Case: The defendant (=def) hired the plaintiff (=pl), an experienced educator, to start a girls’ high school. Her responsibilities included months of recruiting and then serving as the principal. There was a written contract between them. Pl failed to recruit the minimum number of students to be a recognized school that receives government funding, but def opened the school anyway. Pl did not find a full staff of teachers, and therefore she was a major teacher in the school. Towards the end of the first year, after pl did some recruitment for the next year, def fired her. [We will deal with various elements of the dispute separately.] Pl received 8,300 NIS a month of gross salary, but demands 9,000 NIS net salary, which she claims she was promised. She also demands salary for teaching, which she was not envisioned to do, and claims that it should be according to the pay scale and incentives she had received previously. Def responds that pl was paid slightly more than agreed upon in the contract and cannot expect to be paid more, considering the school’s size and lack of funding. 


Ruling: The first issue to determine is whether the sides’ signed agreement in the beginning of their relationship is binding. Pl claims that def said they needed a written agreement to present to people of interest, but it was not meant to be binding. Such a claim is possible (see Shulchan Aruch, Choshen Mishpat 205) but must be proven, which pl failed to do. Furthermore, written communications between the sides show that pl treated the agreement as a serious one with which she needed to reckon. Among the indications of its seriousness is the fact that certain clauses were changed according to pl’s demands. It is irrelevant that some of pl’s demands were not accepted.  

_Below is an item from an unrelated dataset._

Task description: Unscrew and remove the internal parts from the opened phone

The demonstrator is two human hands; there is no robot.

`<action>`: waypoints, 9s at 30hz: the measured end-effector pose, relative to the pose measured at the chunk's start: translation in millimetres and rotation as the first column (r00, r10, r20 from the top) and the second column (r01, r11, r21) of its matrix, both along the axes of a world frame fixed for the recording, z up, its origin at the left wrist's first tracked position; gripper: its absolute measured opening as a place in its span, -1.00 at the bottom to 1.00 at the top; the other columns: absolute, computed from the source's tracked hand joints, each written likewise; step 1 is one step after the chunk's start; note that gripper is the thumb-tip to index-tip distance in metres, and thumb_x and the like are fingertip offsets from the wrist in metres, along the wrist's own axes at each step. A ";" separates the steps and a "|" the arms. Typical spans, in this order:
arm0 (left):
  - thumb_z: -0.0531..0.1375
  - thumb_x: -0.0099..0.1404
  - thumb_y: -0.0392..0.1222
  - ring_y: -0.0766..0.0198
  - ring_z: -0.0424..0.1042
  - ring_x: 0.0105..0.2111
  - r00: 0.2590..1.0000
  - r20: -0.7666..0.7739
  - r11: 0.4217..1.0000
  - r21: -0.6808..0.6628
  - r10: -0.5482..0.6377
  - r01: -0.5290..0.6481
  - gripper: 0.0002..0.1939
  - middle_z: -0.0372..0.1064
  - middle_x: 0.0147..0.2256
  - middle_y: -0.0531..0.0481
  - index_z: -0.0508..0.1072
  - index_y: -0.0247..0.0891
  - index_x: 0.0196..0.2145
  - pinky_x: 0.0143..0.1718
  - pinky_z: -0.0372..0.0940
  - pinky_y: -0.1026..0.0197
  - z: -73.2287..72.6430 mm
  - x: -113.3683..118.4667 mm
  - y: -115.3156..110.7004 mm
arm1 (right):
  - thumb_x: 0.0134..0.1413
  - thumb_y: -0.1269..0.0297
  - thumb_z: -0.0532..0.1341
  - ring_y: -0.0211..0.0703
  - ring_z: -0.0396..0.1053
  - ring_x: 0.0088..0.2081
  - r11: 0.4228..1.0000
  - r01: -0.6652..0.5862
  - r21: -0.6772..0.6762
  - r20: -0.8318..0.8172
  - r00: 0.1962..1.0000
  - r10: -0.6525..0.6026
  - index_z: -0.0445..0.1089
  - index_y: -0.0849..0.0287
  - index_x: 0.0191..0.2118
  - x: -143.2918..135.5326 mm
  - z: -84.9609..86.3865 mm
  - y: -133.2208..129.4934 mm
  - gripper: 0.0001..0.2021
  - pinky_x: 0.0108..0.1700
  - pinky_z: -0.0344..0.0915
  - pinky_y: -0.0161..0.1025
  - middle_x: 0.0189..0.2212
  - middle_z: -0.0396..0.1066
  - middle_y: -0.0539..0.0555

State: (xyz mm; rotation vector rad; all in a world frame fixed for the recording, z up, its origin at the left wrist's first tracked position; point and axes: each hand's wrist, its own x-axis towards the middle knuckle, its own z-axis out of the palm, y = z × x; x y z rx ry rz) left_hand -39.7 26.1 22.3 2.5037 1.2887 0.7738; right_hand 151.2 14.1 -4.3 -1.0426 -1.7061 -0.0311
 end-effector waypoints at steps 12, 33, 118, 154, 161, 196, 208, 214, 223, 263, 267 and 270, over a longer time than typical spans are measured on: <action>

The agreement sets a salary for pl in 5780, but regarding 5781, it just lists her as being paid for 10 hours weekly, without mentioning a rate of pay. This amount of time does not reflect pl’s work as a principal and a teacher. The sides agree that she deserved to be paid for 21 hours weekly. Their disagreement is that def says he agreed to pay her 90 NIS an hour and pl demands 109 NIS, which is what she deserved to receive, based on her seniority as a teacher, according to the national standard agreement. Def has documented that he sent his offer of 90 NIS, which rounded out to 8,300 NIS gross monthly salary in an email that pl admits reading but denies agreeing to.

The Rama (CM 81:7) rules that if someone knows that others are expecting pay from him and he is quiet, it is taken as his acceptance of the terms, indicating that pl’s lack of response should be deemed as acceptance. Even if one does not think the Rama applies to our case, when the worker, after learning of the employer was willing to pay proceeds to work, he is not entitled to more than the employer agreed to. The Taz (CM 221:1) says that if a potential employer promised a high salary but then backed out and lowered it before work ensued and the workers were quiet about it and later started work, they receive the lower amount. Therefore, even if def had agreed to a higher salary, pl can no longer demand it.